Set against the breathtaking backdrop of the Himalayas, “Blindsight” follows the gripping adventure of six Tibetan teenagers who set out to climb the 23,000-foot Lhakpa Ri on the north side of Mount Everest. The dangerous journey soon becomes a seemingly impossible challenge — made all the more remarkable by the fact that the teenagers are blind.
The free screening of “Blindsight” is sponsored by the Utah Film Circuit: Moab, an initiative of the Grand County Public Library and the Utah Film Center. The monthly screening series feature the best dramatic and documentary films from around the world.
Believed by many Tibetans to be possessed by demons, blind children are shunned by their parents, scorned by their villages and rejected by society. Rescued by Sabriye Tenberken, a blind educator and adventurer who established the first and only school for the blind in Tibet, the students invite the famous blind mountain climber Erik Weihenmayer to visit their school after learning about his conquest of Everest. Weihenmayer arrives in Lhasa and inspires Tenberken and her students Kyila, Sonam Bhumtso, Tashi, Gyenshen, Dachung and Tenzin to let him lead them higher than they have ever been before. The resulting three-week journey is beyond anything any of them could have predicted.
The idea for the film came from Weihenmayer. He was put in contact with film producer Sybil Robson Orr by producer Steven Haft. He thought this story would likely resonate with her because of her interest in Tibet and mountain climbing. It only took one meeting with Weihenmayer before she decided to make the film.
“Erik told me climbing mountains gave him confidence as a blind teenager and he wanted to share that experience with these blind Tibetan kids.

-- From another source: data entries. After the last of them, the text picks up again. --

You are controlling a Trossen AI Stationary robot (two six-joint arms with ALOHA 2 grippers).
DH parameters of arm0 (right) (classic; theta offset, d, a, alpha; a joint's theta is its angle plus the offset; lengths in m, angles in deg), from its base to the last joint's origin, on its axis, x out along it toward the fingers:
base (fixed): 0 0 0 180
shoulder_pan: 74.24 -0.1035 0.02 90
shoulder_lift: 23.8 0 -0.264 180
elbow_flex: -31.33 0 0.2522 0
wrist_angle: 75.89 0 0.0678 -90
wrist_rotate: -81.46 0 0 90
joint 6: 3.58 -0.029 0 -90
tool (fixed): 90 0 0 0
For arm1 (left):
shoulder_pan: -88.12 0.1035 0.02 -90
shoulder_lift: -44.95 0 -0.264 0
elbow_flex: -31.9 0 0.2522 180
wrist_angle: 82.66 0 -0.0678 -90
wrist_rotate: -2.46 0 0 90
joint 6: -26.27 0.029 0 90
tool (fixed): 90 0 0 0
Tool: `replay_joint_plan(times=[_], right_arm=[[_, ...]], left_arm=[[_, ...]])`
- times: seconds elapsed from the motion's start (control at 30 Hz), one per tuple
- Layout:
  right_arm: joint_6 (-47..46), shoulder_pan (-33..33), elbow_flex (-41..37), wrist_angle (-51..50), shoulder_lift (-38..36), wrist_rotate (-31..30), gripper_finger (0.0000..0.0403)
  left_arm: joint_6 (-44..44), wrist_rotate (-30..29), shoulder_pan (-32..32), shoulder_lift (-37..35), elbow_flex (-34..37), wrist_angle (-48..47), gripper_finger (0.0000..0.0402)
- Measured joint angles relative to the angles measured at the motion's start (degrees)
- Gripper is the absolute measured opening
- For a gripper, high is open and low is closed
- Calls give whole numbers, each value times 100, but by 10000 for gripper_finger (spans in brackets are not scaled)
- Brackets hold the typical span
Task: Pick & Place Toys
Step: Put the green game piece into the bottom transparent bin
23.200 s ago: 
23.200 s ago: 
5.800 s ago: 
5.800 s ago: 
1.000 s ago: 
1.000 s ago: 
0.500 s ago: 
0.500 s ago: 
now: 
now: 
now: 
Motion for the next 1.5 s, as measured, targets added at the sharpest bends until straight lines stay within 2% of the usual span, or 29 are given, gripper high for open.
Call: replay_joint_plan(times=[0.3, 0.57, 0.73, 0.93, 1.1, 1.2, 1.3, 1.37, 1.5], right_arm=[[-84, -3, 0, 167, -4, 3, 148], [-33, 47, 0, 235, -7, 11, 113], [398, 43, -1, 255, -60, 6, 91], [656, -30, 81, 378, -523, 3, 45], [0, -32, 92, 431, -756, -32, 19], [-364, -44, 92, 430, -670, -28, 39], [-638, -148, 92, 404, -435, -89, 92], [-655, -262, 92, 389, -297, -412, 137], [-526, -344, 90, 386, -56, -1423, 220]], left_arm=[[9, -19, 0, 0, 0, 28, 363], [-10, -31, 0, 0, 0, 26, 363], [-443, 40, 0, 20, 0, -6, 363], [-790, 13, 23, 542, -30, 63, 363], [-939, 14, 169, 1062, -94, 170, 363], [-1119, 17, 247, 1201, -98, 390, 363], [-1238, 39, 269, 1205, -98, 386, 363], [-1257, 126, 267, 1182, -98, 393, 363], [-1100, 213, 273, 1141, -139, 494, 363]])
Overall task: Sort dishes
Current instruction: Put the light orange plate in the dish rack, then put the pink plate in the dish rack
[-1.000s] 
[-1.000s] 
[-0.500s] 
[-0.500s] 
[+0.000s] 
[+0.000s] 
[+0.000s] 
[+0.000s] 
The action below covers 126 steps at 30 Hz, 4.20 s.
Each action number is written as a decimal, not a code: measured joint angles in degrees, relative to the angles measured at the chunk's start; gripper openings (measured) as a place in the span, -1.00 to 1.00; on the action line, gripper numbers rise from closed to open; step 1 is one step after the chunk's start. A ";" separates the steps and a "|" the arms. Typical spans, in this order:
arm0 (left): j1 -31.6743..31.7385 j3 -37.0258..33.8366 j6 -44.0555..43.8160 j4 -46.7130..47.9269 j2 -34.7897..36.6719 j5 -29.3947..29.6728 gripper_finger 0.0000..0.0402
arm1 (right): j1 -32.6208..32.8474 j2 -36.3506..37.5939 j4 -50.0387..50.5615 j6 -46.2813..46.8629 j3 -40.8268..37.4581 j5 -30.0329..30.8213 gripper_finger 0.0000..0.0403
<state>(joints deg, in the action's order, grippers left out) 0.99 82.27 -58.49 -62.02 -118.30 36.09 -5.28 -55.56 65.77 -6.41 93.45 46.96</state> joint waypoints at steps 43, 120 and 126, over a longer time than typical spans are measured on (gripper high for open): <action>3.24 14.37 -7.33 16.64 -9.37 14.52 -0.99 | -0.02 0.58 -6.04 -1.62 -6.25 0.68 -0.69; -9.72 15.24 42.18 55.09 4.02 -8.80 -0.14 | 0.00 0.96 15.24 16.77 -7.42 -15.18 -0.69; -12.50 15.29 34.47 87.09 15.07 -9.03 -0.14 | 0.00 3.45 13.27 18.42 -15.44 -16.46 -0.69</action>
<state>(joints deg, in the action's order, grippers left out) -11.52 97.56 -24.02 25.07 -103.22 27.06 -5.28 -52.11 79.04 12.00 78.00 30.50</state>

He asked me if I thought taking six blind Tibetan teenagers up a 23,000-foot mountain in the Himalayas sounded like a movie. I told him it did and decided to make it,” Robson-Orr said.
On May 25, 2001, Erik Weihenmayer became the first blind man in history to reach the summit of Mount Everest, the world’s highest peak. And on September 5, 2002, when he stood on top of Mt. Kosciusko in Australia, Weihenmayer completed his 7-year quest to climb the Seven Summits – the highest mountains on each of the seven continents, joining only 150 mountaineers ever to do so, all of them sighted.
Shortly after losing his sight at the age of twelve, Erik lost his mother in a tragic car accident. In an effort to strengthen the family during this difficult time, Erik’s father, an ex-Marine, took his three teenage sons on climbing trips to the far reaches of the globe including South America, India and Nepal.
While awkward at first, Erik persevered and has emerged today as one of the most respected athletes in the world. In addition to climbing, Erik is also an acrobatic skydiver, long distance cyclist, snow skier, para-glider and marathon runner.
Blind since the age of 12, Sabriye was raised with the belief that blindness was more a personality trait than a disability. The result is a woman who has transformed attitudes about the blind in some of the most far-reaching places on the planet.
Sabriye decided to study Tibetology at Bonn University after a curator allowed her to touch Tibetan artifacts in a travelling exhibition. After enrolling, she soon discovered there was no Braille text for the Tibetan language, so she created one herself in order to continue her studies.
Determined to share the Braille text with the people of Tibet, she was initially met with hesitation from the Chinese authorities because of her blindness and the difficulties they thought she would experience in Tibet. Most Tibetans believe that blind people are possessed by demons or have done something horribly wrong in their past life.
Sabriye persevered, travelling to Lhasa in 1997. She found a local Tibetan woman to accompany her on horseback through the frozen Himalayas to find blind kids to attend a school she was setting up for them. She found children who had been shunned by their parents, spurned by their villages, hidden away and tied to beds in dark rooms for years, some of them had never been taught to walk. After nine years, the first of her students are graduating, establishing businesses and becoming the principal breadwinners for their families.
“Sabriye herself knew that blind people can do anything they put their minds to, and Erik provided the perfect example for her to instill this in her students – once she had convinced them that it was true. Then they were so overjoyed that Sabriye wrote to Erik to tell him about it. When Erik received the letter he said he “felt like a coward” in comparison to what Sabriye had achieved, and resolved to visit – and then the idea for a climbing expedition was born, as we see in the film,” Robson-Orr said.